Nous ne pouvions sur ce sujet suivre de meilleurs Guides que les Evangélistes, qui ont joint dans l’histoire de la Vie de J. C. le recit de ses actions communes, & de quantité d’exemples de vertus journalieres, à celui de ses Miracles & de ses vertus les plus divines. Quand on veut écrire la Vie des Saints, peut-on se proposer de plus parfaits modéles, que ceux qui ont prêté leur plume au Saint-Esprit pour faire la relation de la Vie du Saint des Saints ? Si cette histoire de la Vie de Mr De La Salle peut servir à exciter dans les Lecteurs l’horreur du vice & l’atrait de la vertu, le desir de la perfection & un grand courage pour y travailler : si de plus elle réüssit à inspirer un grand zéle pour multiplier les Ecoles gratuites & pour favoriser les Instituts, qui se consacrent à une œuvre si importante, je suis parvenu au but où je voulois arriver, & j’abandonne volontiers à la critique des Connoisseurs le stile, la forme & le plan de cet ouvrage. Je souscris dès-à-present & volontiers à leur mépris ou à leur censure. Content de n’avoir eû qu’un talent, & de l’avoir mis à profit pour le salut du Prochain, je prie le Lecteur d’oublier la maniere dont cette Histoire est écrite, pour ne faire attention qu’aux exemples de vertu qu’elle lui offre à imiter.

On avertit les Freres eux-mêmes de n’être pas surpris de voir ici plusieurs choses qu’ils ignoroient.

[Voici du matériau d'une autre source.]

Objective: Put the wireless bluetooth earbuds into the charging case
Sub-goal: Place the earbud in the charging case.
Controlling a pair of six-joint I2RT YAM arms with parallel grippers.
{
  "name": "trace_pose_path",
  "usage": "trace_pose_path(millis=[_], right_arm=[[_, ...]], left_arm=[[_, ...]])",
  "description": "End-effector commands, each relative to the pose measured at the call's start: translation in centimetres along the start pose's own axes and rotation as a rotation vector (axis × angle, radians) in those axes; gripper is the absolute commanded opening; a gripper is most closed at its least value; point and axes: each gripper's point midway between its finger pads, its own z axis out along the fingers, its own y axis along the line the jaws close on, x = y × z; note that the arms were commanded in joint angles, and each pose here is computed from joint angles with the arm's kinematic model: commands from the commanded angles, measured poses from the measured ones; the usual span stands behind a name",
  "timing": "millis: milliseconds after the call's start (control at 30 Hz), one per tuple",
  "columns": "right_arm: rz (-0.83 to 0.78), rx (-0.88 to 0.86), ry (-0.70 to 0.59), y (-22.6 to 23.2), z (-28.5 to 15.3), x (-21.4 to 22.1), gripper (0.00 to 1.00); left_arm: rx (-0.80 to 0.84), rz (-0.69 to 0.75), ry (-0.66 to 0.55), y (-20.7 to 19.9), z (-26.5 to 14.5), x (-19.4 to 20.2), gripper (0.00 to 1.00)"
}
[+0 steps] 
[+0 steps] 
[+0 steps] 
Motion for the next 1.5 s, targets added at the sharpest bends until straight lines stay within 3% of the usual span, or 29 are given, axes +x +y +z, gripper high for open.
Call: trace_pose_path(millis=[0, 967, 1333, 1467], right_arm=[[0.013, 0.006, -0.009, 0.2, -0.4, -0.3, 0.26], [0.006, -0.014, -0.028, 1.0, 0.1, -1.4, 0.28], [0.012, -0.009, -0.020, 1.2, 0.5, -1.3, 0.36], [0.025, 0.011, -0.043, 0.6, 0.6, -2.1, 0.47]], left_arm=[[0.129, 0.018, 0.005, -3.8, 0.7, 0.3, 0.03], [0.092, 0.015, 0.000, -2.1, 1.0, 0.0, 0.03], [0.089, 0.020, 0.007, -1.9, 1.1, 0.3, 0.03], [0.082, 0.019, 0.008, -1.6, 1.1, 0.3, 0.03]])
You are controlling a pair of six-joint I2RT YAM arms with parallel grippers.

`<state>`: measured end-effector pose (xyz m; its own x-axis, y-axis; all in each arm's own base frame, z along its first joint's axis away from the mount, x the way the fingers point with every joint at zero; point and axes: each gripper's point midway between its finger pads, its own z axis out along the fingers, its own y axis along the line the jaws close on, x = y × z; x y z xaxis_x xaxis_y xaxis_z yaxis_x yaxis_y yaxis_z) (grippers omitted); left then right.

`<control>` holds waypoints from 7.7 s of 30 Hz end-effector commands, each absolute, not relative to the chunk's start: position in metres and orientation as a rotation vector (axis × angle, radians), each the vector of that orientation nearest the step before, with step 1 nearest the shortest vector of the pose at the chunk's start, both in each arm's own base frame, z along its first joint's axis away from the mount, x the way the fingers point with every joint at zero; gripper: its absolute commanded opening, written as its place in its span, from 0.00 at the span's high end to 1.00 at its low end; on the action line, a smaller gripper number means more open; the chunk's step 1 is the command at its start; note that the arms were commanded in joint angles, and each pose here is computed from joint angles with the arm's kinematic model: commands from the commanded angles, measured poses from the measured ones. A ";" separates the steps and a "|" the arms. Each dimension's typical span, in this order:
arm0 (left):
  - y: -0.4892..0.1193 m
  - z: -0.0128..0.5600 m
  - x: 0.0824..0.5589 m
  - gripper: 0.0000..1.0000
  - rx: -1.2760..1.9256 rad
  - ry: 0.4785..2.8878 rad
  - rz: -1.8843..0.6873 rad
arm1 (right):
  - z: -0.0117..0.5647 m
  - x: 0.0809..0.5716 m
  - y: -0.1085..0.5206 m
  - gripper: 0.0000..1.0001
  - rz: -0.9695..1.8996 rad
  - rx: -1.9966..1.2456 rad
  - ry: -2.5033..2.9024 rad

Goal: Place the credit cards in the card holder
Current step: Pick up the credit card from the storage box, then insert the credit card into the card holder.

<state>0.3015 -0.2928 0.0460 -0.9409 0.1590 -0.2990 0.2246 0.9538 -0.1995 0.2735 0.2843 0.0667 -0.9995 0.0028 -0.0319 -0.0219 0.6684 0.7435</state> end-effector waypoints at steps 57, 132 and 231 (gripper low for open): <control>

Ceux-là seuls en ont eû connoissance, qui avoient avec le saint Instituteur un raport plus immédiat, & en qui il avoit plus de confiance, ou qui entroient avec lui dans le maniement de certaines affaires.

Il y a même quelques faits raportez ici, dont aucun des Freres n’avoit connoissance, ou n’en avoit qu’une connoissance confuse ; mais celui-là même, qui a écrit cette Histoire, en ayant été témoin, il n’a pas crû devoir les omettre.

Enfin, il me reste à avertir ici les Lecteurs, qu’en donnant souvent dans le cours de cette Histoire le nom de saint Homme, de saint Prêtre, de saint Instituteur à Mr De La Salle, nous ne le donnons que dans le sens que les Apôtres dans leurs Lettres le donnent aux Chrétiens ; que dans le sens qu’on en qualifie les ames éminentes en vertu, lors même qu’elles vivent encore sur la terre ; que dans le sens qu’on l’attribuë aux personnes décédées en odeur de sainteté, sans vouloir ni directement, ni indirectement, prévenir le jugement de l’Eglise Romaine, à qui il appartient de juger de la sainteté des Fidéles, & de déclarer Saints, ceux dont elle a examiné, approuvé & canonisé la vie. Personne n’est plus que nous soumis au Saint Siége, & plus inviolablement attaché à cette Pierre sur laquelle est bâtie l’Eglise. Nous en avons toujours fait une Profession déclarée, & nous sommes bien aise d’avoir occasion de la rendre publique, & de protester que nous voulons mourir comme nous avons vécu, dans une parfaite obéïssance à Nôtre Saint Pere le Pape, & à l’Eglise Romaine, centre de l’Unité, hors laquelle il n’y a point de salut.